--- START ---

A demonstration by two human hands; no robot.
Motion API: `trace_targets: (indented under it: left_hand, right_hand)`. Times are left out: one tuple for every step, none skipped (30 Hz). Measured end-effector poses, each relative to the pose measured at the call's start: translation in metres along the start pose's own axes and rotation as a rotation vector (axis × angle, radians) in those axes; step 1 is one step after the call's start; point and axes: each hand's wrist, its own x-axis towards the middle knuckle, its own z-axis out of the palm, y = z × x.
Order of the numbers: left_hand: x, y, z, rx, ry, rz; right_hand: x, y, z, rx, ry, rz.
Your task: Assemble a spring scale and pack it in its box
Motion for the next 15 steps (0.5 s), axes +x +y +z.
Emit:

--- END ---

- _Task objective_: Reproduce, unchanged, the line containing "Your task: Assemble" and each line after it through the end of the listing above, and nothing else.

- _Written reply_:
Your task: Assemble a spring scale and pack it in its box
Motion for the next 15 steps (0.5 s), axes +x +y +z.
Emit:

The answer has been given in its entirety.